HashiCorp does this well. They’ve built what they call “practitioner-friendly” software by continuously incorporating feedback and contributions from their community into their software development efforts. This is an intentional strategy, aimed at harnessing the enormous amount of insightful feedback they receive across GitHub Issues or on HashiCorp’s forums.

Doing this at scale isn’t without it challenges. For this to be effective, you need to be able to see beyond individual ideas and look at things like trends and common sticking points.

Communities can impact product in other ways beyond raising issues or suggesting features, too. Managing an active open source community is a great way to have users directly contribute to product growth. To this end, HashiCorp has benefited from the creation of community-created plugins that play a critical role in amplifying the reach, accessibility, and success of their products for all their customers. Similarly, core parts of GitLab’s products have been contributed to directly by community members. The result of this kind of community-driven product development is that the company has accelerated its ability to innovate and provide a better platform.

These contributions are made voluntarily in exchange for things like prestige in the community or maybe a perk, but often just because they want the product to work better and want the vendor to succeed.

Referral

Referral encompasses all of these previous activities and is one of the primary currencies of communities. It’s a deeper level of advocacy in which members are so bought into your community and product that they’re willing to put their own reputation on the line and refer it to others. This happens following positive experiences with a product, but even more so if people have had positive experiences with a product’s community and carefully crafted community experiences. It’s a core driver of word of mouth for your product, something you can’t easily influence using traditional sales and marketing methods, but is a natural by-product of creating value for your community members.

This level of advocacy doesn’t come easily. Again, you have to earn it, but it is something you can deliberately foster and direct. Twilio does an incredible job with its champions program. In the retail world, Lululemon’s inventive Global Ambassador program ensures that people on the ground in communities around the world are talking about their products. In both of these cases, community members are referring their colleagues, friends, and online audience to your product as a result of their love for it and your brand.  

Investing in Go-to-Community

Community building can positively impact business growth in a number of ways, across any number of different efforts and programs. But managing a community requires real, sustained investment and alignment with your GTM activities.

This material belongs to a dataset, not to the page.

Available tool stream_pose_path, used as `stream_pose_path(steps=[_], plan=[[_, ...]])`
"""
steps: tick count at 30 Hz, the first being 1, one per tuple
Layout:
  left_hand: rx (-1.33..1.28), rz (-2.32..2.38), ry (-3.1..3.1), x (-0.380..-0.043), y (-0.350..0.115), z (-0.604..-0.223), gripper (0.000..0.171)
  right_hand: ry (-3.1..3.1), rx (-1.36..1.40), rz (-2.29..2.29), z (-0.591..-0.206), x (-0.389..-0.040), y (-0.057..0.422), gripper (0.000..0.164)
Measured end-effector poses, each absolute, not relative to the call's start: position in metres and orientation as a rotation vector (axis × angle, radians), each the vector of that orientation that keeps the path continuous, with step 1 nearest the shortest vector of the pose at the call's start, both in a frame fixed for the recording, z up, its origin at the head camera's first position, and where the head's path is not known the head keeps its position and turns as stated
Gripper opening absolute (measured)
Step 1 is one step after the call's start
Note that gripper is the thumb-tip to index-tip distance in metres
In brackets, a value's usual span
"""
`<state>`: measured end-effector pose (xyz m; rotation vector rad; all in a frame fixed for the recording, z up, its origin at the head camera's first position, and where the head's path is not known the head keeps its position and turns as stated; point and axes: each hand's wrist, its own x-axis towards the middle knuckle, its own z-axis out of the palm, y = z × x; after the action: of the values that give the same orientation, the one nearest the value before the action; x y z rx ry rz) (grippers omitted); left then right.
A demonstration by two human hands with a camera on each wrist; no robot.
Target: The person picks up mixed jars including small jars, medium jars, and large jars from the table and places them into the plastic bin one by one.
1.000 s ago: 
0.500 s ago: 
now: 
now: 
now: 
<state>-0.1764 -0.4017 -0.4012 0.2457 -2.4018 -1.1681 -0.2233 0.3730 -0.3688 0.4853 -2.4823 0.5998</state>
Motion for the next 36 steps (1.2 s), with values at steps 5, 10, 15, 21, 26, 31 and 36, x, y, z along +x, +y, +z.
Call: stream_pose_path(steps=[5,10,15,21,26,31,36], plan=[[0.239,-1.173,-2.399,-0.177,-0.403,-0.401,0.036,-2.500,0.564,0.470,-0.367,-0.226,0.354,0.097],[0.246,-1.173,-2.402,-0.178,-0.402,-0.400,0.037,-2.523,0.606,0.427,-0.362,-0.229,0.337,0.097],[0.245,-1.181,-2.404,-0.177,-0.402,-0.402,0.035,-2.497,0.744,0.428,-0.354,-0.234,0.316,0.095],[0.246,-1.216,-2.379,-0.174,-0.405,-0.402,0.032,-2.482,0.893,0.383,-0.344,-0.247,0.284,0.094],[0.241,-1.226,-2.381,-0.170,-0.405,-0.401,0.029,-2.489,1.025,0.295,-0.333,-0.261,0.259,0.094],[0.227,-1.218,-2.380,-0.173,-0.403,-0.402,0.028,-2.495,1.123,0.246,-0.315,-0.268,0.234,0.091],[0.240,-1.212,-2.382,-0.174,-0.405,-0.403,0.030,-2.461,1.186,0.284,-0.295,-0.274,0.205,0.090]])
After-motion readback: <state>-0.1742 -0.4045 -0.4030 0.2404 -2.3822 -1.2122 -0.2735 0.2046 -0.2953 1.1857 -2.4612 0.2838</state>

That starts with a go-to-community plan that sets community up as a strategic priority, just like go-to-market. By committing to a team, budget, and tooling that will help make community a first-class competency, you’ll create value for your users. This should lead to people learning new things, meeting new people, and discovering new opportunities within the community and the product itself. If you’ve set your targets high enough and create a compelling value-creation machine, revenue will follow.